Case Studies




Key questions




Increasing revenues and automatizing bids in online auction advertisement through Artificial Intelligence.

Discover how a leading company in digital marketing improved the ROI of online advertising campaigns through bid optimization.

Predicting and optimizing bids in online advertising auctions


A broker company for digital advertising wanted to automate a manually operated process, increasing revenues from their brokerage activities.
For the client, aHead Research proposed and realized a mathematical model able to suggest the best bid for gaining positioning over thousands of different keywords, so that better results could be obtained profit-wise from the auctions present on the platforms Bing and Google AdWords.
In particular, such optimization needed to identify the best offer for each keyword on each platform through predictions based on the analysis of data sets from the past, in order to maximize the expected ROI.

Key questions:

  • What is the optimal initial offer for a certain keyword?
  • Is it better to raise or to reduce the initial offer? Or is it better to keep the initial offer stable?
  • By how much should the offer be increased/reduced?
  • After how should an offer be increased/reduced? After 4 hours or after a full day?
  • Can the results obtained on a specific keyword be improved? Is it better to disable a keyword if it is not profitable enough?

If the country managers’ experience is enough to answer each of these questions individually, advanced techniques of Machine Learning and Mathematical Optimization can help them developing the business on a global scale. In fact, increasing the offer related to a keyword may increase traffic, but there is a chance that the revenues will not outperform the costs. Conversely, reducing the offer may lead to insufficient traffic and losses in online auction, which will also impact the revenues.





The problem

Increasing revenues by optimizing the Return On Investment of each keyword

Manually determining the best offer for each keyword prevents the business from scaling. In such cases, the support of a mathematical model comes to be necessary, so that an adequate offer can be identified. Such offer should not be so low that it becomes ineffective, or so high that it becomes too expensive. Through prediction, the use of Machine Learning for the study of historical data, and the development of a Mathematical Optimization model that factors in the earning power of each keyword, it was possible to design a solution that keeps track of past economic results to improve them in the future.

The solution

Our solution for bid optimization in online advertising

The teams of Data Intelligence and Math-Optimization of aHead Research developed a solution with algorithmic components organized in micro-services with REST API. The platform Apache Spark was employed to handle such a large volume of input data, so that an efficient data elaboration could be achieved. The software brings together a Machine Learning Model and sophisticated Python-based techniques of operative research. Scheduling the algorithmic workflow and showing the results to clients are tasks performed through Java, using stacks that increase the efficiency of such processes and identifying input data from an Amazon Web Services Cloud Bucket S3. These technologies made it possible to decrease the automation time of a process that would have required hours to handle hundreds of thousands of keywords. The software was impeccably integrated into the client’s platform, which can automatically import the results and upload them on Google or Microsoft.
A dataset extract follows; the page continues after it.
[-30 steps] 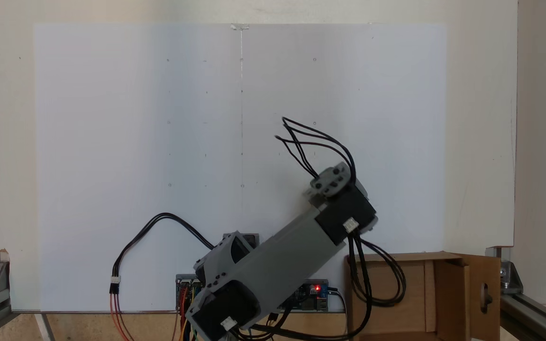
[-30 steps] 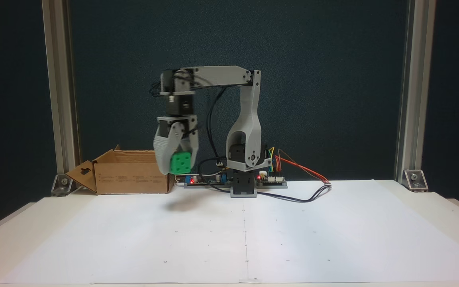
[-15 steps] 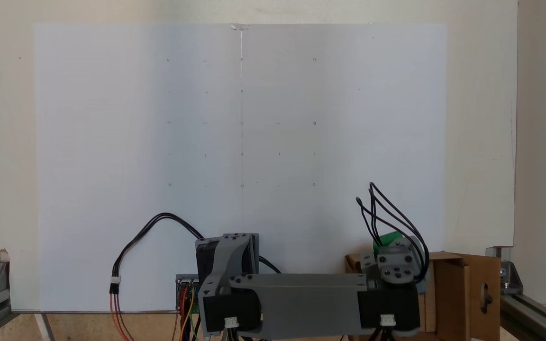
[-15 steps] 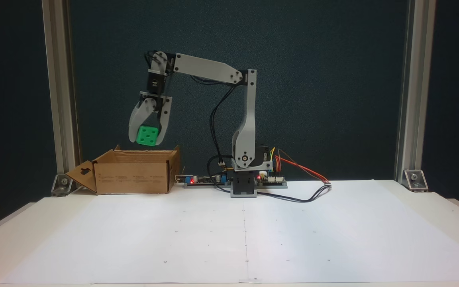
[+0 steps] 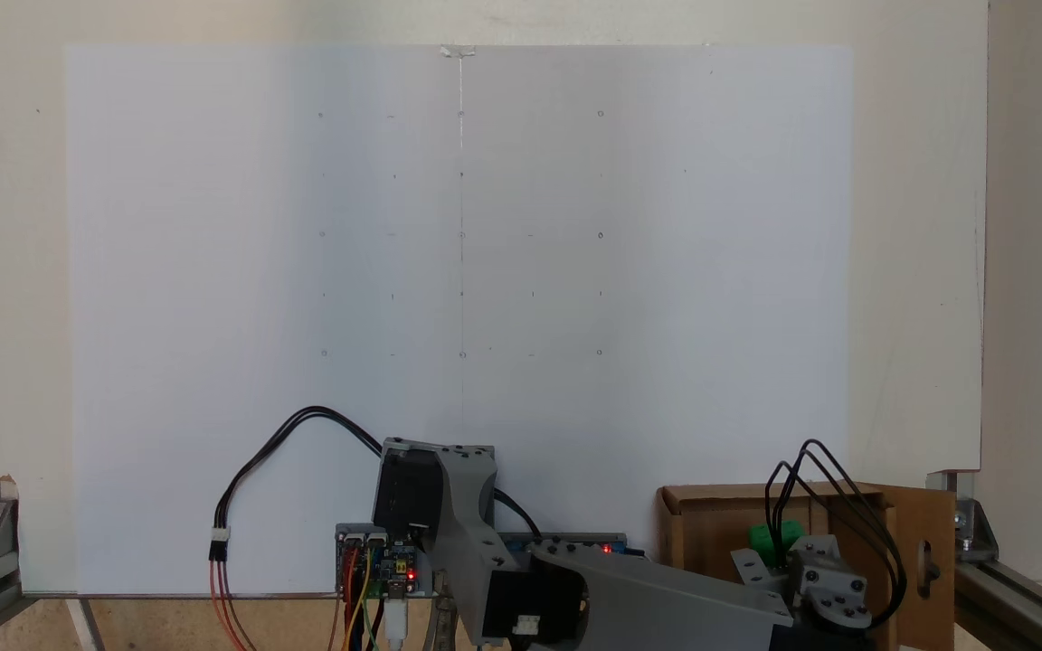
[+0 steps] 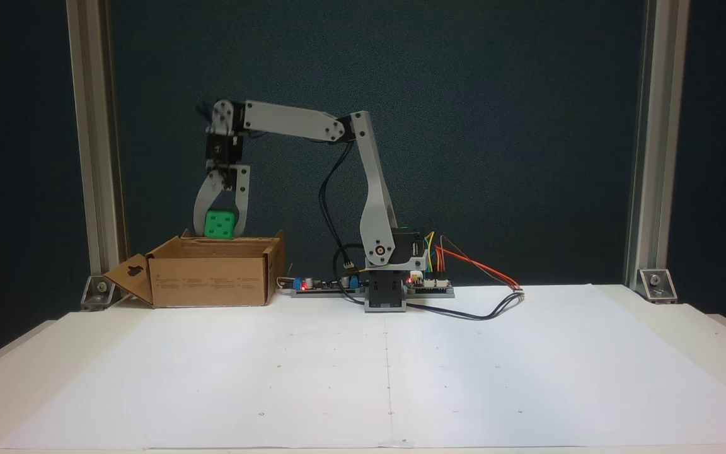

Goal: Grasp a green dice and put it in the bin.

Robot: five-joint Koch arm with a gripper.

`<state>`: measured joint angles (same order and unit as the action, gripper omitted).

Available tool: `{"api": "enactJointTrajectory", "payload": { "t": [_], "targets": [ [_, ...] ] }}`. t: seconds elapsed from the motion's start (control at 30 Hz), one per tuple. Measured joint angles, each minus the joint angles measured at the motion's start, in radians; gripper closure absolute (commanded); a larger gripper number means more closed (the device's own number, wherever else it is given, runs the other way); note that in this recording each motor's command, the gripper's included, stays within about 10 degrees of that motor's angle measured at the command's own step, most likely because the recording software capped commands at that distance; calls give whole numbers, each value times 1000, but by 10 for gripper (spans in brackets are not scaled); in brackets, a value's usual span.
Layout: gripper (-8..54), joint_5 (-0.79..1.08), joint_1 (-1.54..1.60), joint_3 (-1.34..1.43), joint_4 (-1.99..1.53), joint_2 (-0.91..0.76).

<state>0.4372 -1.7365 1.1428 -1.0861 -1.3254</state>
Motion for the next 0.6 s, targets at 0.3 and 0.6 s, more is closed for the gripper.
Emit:
{"api": "enactJointTrajectory", "payload": {
  "t": [0.3,0.6],
  "targets": [
    [335,20,-52,0,17,86],
    [335,34,-74,0,80,158]
  ]
}}
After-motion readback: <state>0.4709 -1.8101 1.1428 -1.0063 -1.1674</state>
The chosen algorithm can satisfy all of the client’s desired functions:

  • Evaluation of the bid on a daily and hourly base, with the possibility of changing the offer after a certain amount of hours, leaving freedom of choice to the user.
  • Simultaneous management of distinct markets at the global level, with different time zones.
  • Simulation o different scenarios and calculation of the KPIs to evaluate all possible scenarios.
  • Simultaneous management of different platforms, such as Microsoft Bing and Google AdWords.

The benefits

The benefits gained from bid optimization

The proposed solution allowed for the automation of computing processes and for the direct identification of the bid to place in the research engine platform. The software was able to suggest ideal offers with hourly granularity, so that the optimization could be near-real-time. Through the techniques of Machine Learning on which the software is based, it was also possible to identify clusters of unprofitable keywords, for which an immediate dismissal was suggested.
Apart from economically measurable results, automizing such process leads to a considerable saving of time with allows for an immediate improvement of the results. Mathematical optimization has therefore made it possible to obtain outstanding economic results, moving close to the profitability of the client’s marketing experts, consistently speeding up the process and allowing for a global scaling of the business. The benefits were demonstrated by collecting economic data before and after the optimization, showing how thousands of campaigns and hundreds of thousands of keywords could be handled at the same time and in several countries.